Hand back the entries exactly as written, minus every picture.
*** Opening Listed entries ***
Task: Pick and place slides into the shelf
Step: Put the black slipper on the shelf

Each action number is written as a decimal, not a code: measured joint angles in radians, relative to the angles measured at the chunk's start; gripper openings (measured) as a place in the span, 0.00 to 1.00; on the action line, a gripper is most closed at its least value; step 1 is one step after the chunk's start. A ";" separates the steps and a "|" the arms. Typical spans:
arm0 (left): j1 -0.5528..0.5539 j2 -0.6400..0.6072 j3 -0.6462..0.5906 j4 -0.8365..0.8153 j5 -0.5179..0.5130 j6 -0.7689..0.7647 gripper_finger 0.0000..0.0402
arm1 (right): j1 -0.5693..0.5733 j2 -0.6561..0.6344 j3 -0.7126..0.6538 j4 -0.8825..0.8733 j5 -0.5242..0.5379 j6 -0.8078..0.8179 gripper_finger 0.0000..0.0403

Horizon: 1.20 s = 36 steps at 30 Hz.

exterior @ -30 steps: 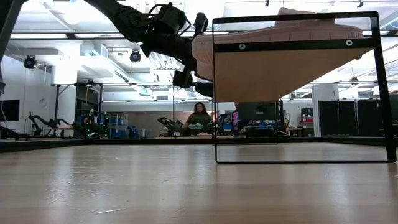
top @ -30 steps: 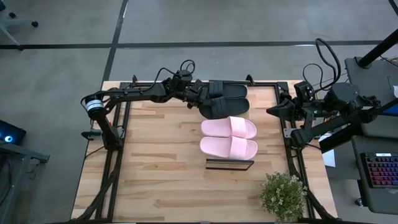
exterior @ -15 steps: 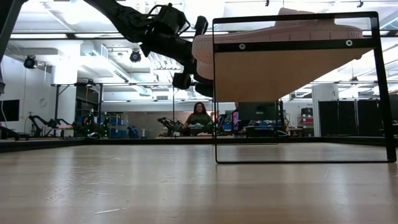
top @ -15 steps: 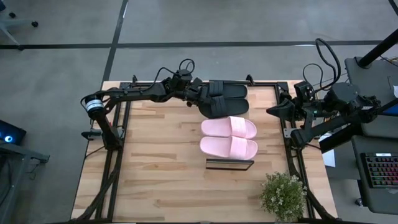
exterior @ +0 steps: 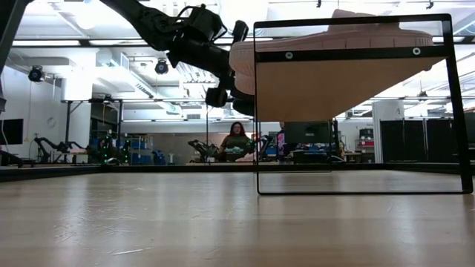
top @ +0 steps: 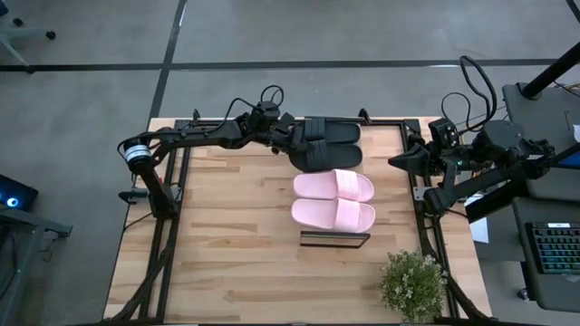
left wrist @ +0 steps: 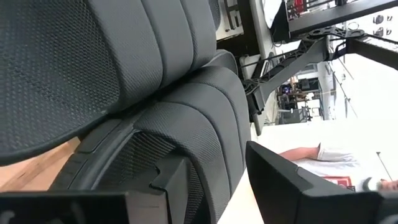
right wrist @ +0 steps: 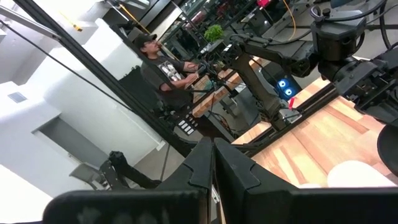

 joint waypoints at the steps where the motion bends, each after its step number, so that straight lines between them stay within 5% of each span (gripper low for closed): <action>1: 0.000 0.000 0.000 -0.002 0.000 0.000 0.34 | 0.000 0.000 0.000 0.000 0.000 0.000 0.02; 10: 0.007 -0.002 0.000 -0.129 -0.014 0.048 0.34 | 0.000 0.000 0.000 0.000 0.000 0.002 0.02; 36: 0.037 -0.037 0.014 -0.121 -0.008 0.087 0.34 | 0.000 0.000 0.000 -0.016 0.000 0.001 0.02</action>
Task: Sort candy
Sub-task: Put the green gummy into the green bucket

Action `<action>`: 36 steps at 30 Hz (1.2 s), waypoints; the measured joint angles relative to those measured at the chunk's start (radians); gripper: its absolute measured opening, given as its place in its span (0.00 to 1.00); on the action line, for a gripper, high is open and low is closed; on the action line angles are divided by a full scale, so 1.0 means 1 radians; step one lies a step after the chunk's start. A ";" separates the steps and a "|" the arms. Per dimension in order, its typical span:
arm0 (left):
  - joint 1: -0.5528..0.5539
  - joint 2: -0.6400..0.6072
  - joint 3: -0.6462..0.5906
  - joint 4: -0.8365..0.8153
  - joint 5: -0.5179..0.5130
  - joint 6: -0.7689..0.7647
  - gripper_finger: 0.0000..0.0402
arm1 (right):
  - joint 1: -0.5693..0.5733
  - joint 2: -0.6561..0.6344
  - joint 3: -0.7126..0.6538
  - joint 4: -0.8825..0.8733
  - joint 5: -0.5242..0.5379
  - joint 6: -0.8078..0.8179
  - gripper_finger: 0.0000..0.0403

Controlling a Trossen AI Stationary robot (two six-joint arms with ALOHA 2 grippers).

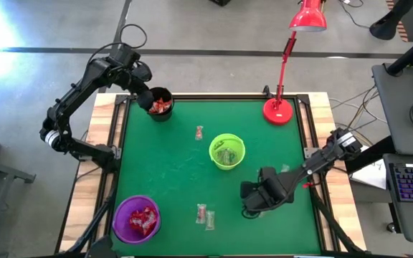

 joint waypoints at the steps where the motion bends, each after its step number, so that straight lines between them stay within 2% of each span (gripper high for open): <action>1: 0.000 0.000 0.000 0.000 0.000 0.000 0.33 | 0.003 0.000 0.000 0.000 0.000 -0.016 0.42; 5: 0.000 0.000 0.000 0.000 0.000 0.000 0.33 | 0.008 0.000 0.000 0.000 -0.009 -0.188 0.42; 10: 0.000 0.000 0.000 0.000 0.000 0.000 0.33 | 0.016 0.000 -0.001 0.007 -0.059 -0.591 0.42; 16: 0.000 0.000 0.000 0.000 0.000 0.000 0.33 | 0.014 0.000 -0.016 0.010 -0.050 -1.120 0.42; 22: 0.000 0.000 0.000 -0.007 0.000 0.000 0.33 | 0.019 0.000 -0.107 0.086 -0.051 -1.457 0.41; 25: 0.000 0.000 0.000 -0.011 0.000 0.000 0.33 | 0.021 0.000 -0.158 0.149 -0.051 -1.549 0.39; 28: 0.000 0.000 0.000 -0.025 0.000 0.000 0.33 | 0.021 0.000 -0.177 0.164 -0.053 -1.568 0.37; 33: 0.000 0.000 0.000 -0.031 0.000 0.000 0.33 | 0.020 0.000 -0.170 0.161 -0.070 -1.548 0.37; 36: 0.000 0.000 0.000 -0.031 0.000 0.000 0.33 | 0.010 0.000 -0.173 0.165 -0.139 -1.468 0.38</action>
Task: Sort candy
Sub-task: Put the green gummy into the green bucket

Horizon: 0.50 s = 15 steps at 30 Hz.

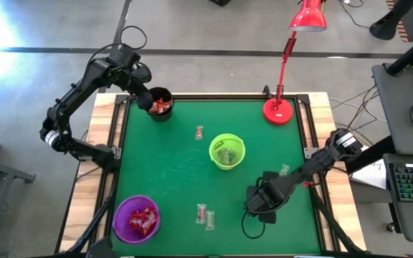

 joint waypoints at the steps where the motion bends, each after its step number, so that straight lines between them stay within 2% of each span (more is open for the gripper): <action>1: 0.000 0.000 0.000 0.000 0.000 0.000 0.33 | -0.004 0.000 -0.004 -0.001 -0.031 0.033 0.39; 4: 0.000 0.000 0.000 0.000 0.000 0.000 0.33 | -0.009 0.000 -0.012 -0.002 -0.097 0.093 0.43; 7: 0.000 0.000 0.000 0.001 0.000 0.000 0.33 | -0.002 0.000 -0.013 0.000 -0.096 0.066 0.46; 15: 0.000 0.000 0.000 0.003 0.000 0.000 0.33 | 0.038 0.000 -0.031 0.028 -0.030 -0.267 0.48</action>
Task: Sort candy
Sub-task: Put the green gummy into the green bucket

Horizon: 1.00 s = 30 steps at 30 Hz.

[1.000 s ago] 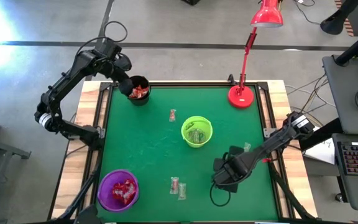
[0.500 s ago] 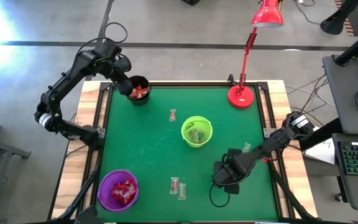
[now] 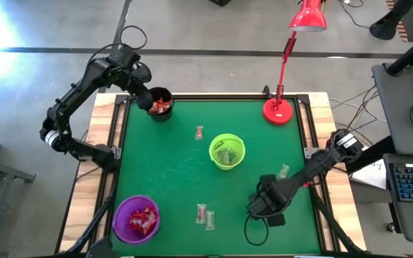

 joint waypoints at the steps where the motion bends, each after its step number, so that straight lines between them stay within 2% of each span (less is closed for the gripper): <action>1: 0.000 0.000 0.000 0.000 0.000 0.000 0.33 | 0.005 0.000 -0.003 0.011 0.013 -0.021 0.48; 5: 0.000 0.000 0.000 -0.004 0.000 0.000 0.33 | 0.015 0.000 -0.014 0.054 0.067 -0.077 0.48; 15: 0.000 0.000 0.000 -0.003 0.000 -0.044 0.33 | 0.044 0.000 -0.093 0.221 0.055 -0.134 0.48; 20: 0.000 0.000 0.000 -0.003 0.000 -0.045 0.33 | 0.044 0.000 -0.153 0.235 0.054 -0.121 0.48; 26: 0.000 0.000 0.000 -0.002 0.000 -0.045 0.33 | 0.043 0.000 -0.217 0.324 0.005 -0.108 0.47; 30: 0.000 0.000 0.000 0.001 0.000 -0.045 0.33 | 0.042 -0.004 -0.243 0.368 -0.026 -0.065 0.43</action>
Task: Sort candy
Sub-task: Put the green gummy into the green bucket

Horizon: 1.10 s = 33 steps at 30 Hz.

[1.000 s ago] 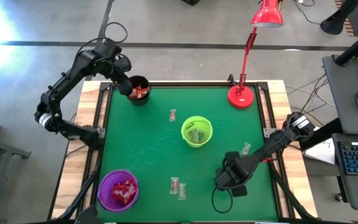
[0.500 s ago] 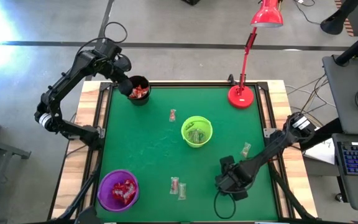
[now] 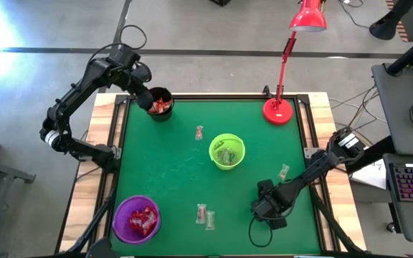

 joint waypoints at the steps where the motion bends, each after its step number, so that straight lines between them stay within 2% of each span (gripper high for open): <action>1: 0.000 0.000 0.000 0.000 0.000 0.000 0.33 | 0.000 0.000 -0.002 0.002 0.000 0.003 0.41; 11: 0.000 0.000 0.000 0.010 0.000 -0.010 0.33 | 0.000 0.003 0.028 -0.008 -0.020 0.105 0.05; 18: 0.000 0.000 0.000 0.003 0.000 -0.034 0.33 | -0.012 0.004 0.110 -0.062 0.006 0.329 0.03; 24: 0.000 0.000 0.000 0.003 0.000 -0.034 0.33 | -0.066 0.004 0.220 -0.247 0.184 0.579 0.03; 28: 0.000 0.000 0.000 0.003 0.000 -0.034 0.33 | -0.137 0.004 0.291 -0.255 0.250 0.641 0.03; 33: 0.000 0.003 0.000 0.003 0.000 -0.027 0.33 | -0.234 0.004 0.385 -0.252 0.345 0.611 0.03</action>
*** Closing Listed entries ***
* **Result**
Task: Pick and place slides into the shelf
Step: Put the black slipper on the shelf

Each action number is written as a decimal, not a code: measured joint angles in radians, relative to the angles measured at the chunk's start; gripper openings (measured) as a place in the span, 0.00 to 1.00; on the action line, a gripper is most closed at its least value; step 1 is one step after the chunk's start. A ";" separates the steps and a "|" the arms. Typical spans:
arm0 (left): j1 -0.5528..0.5539 j2 -0.6400..0.6072 j3 -0.6462..0.5906 j4 -0.8365..0.8153 j5 -0.5179..0.5130 j6 -0.7689..0.7647 gripper_finger 0.0000..0.0402
arm1 (right): j1 -0.5693..0.5733 j2 -0.6561..0.6344 j3 -0.7126..0.6538 j4 -0.8825..0.8733 j5 -0.5242..0.5379 j6 -0.8078..0.8179 gripper_finger 0.0000..0.0403

Horizon: 1.20 s = 36 steps at 30 Hz.

exterior @ -30 steps: 
top @ -30 steps: 
exterior @ -15 steps: 
top @ -15 steps: 
exterior @ +0 steps: 
top @ +0 steps: 
left wrist @ +0 steps: 
right wrist @ +0 steps: 

 joint waypoints at the steps where the motion bends, each after its step number, so that straight lines between them stay within 5% of each span (gripper low for closed): <action>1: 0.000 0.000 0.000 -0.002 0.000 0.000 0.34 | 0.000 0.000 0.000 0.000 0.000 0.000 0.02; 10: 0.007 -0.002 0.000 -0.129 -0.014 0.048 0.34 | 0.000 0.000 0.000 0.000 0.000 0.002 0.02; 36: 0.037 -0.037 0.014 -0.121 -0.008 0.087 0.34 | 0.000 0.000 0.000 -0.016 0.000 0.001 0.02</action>
Task: Sort candy
Sub-task: Put the green gummy into the green bucket

Action `<action>`: 36 steps at 30 Hz (1.2 s), waypoints; the measured joint angles relative to those measured at the chunk's start (radians); gripper: its absolute measured opening, given as its place in its span (0.00 to 1.00); on the action line, for a gripper, high is open and low is closed; on the action line angles are divided by a full scale, so 1.0 means 1 radians; step one lies a step after the chunk's start. A ";" separates the steps and a "|" the arms. Per dimension in order, its typical span:
arm0 (left):
  - joint 1: -0.5528..0.5539
  - joint 2: -0.6400..0.6072
  - joint 3: -0.6462..0.5906
  - joint 4: -0.8365..0.8153
  - joint 5: -0.5179..0.5130
  - joint 6: -0.7689..0.7647
  - gripper_finger: 0.0000..0.0402
arm1 (right):
  - joint 1: -0.5693..0.5733
  - joint 2: -0.6561..0.6344
  - joint 3: -0.7126..0.6538
  - joint 4: -0.8825..0.8733
  - joint 5: -0.5242..0.5379
  - joint 6: -0.8078..0.8179
  - gripper_finger: 0.0000..0.0403

Controlling a Trossen AI Stationary robot (two six-joint arms with ALOHA 2 grippers).


 joint waypoints at the steps where the motion bends, each after its step number, so that straight lines between them stay within 2% of each span (gripper high for open): <action>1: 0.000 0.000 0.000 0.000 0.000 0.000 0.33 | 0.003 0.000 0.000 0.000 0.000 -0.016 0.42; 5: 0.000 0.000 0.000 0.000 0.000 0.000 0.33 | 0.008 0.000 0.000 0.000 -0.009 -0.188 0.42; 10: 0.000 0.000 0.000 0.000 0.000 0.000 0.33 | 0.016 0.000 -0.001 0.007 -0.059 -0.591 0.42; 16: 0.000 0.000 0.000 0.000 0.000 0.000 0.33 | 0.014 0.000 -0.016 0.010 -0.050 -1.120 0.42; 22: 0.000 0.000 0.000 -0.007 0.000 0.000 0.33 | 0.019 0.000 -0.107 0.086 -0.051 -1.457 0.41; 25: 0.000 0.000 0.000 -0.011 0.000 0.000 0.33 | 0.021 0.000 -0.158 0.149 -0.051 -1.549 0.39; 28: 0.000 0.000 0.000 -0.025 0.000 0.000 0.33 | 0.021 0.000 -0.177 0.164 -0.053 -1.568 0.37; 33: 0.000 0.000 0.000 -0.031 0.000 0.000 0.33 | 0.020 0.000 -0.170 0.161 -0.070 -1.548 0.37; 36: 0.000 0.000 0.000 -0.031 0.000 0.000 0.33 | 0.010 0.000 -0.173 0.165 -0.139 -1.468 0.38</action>
Task: Sort candy
Sub-task: Put the green gummy into the green bucket

Horizon: 0.50 s = 15 steps at 30 Hz.


 joint waypoints at the steps where the motion bends, each after its step number, so that straight lines between them stay within 2% of each span (more is open for the gripper): <action>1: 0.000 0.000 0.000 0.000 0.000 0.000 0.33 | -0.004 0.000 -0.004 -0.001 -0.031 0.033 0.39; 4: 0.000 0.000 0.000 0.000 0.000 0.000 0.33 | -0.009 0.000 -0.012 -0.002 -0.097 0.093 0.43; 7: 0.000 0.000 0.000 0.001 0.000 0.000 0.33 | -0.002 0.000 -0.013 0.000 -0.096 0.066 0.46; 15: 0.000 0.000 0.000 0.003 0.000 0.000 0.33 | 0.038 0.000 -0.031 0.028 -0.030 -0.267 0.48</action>
Task: Sort candy
Sub-task: Put the green gummy into the green bucket

Horizon: 1.00 s = 30 steps at 30 Hz.

[1.000 s ago] 
[0.500 s ago] 
[now] 

 joint waypoints at the steps where the motion bends, each after its step number, so that straight lines between them stay within 2% of each span (less is closed for the gripper): <action>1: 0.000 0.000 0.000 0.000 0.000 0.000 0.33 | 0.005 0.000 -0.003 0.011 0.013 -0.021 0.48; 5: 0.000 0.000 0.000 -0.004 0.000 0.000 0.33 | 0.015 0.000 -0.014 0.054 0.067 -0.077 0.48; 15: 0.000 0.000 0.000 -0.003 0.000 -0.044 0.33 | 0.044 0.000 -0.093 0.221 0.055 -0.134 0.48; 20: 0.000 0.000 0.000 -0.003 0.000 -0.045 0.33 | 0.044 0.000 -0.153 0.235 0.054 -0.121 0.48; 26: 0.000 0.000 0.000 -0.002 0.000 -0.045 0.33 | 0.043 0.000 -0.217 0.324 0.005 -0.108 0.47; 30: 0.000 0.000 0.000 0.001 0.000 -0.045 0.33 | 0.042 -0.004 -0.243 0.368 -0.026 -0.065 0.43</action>
Task: Sort candy
Sub-task: Put the green gummy into the green bucket

Horizon: 1.10 s = 33 steps at 30 Hz.

[1.000 s ago] 
[0.500 s ago] 
[now] 

 joint waypoints at the steps where the motion bends, each after its step number, so that straight lines between them stay within 2% of each span (gripper high for open): <action>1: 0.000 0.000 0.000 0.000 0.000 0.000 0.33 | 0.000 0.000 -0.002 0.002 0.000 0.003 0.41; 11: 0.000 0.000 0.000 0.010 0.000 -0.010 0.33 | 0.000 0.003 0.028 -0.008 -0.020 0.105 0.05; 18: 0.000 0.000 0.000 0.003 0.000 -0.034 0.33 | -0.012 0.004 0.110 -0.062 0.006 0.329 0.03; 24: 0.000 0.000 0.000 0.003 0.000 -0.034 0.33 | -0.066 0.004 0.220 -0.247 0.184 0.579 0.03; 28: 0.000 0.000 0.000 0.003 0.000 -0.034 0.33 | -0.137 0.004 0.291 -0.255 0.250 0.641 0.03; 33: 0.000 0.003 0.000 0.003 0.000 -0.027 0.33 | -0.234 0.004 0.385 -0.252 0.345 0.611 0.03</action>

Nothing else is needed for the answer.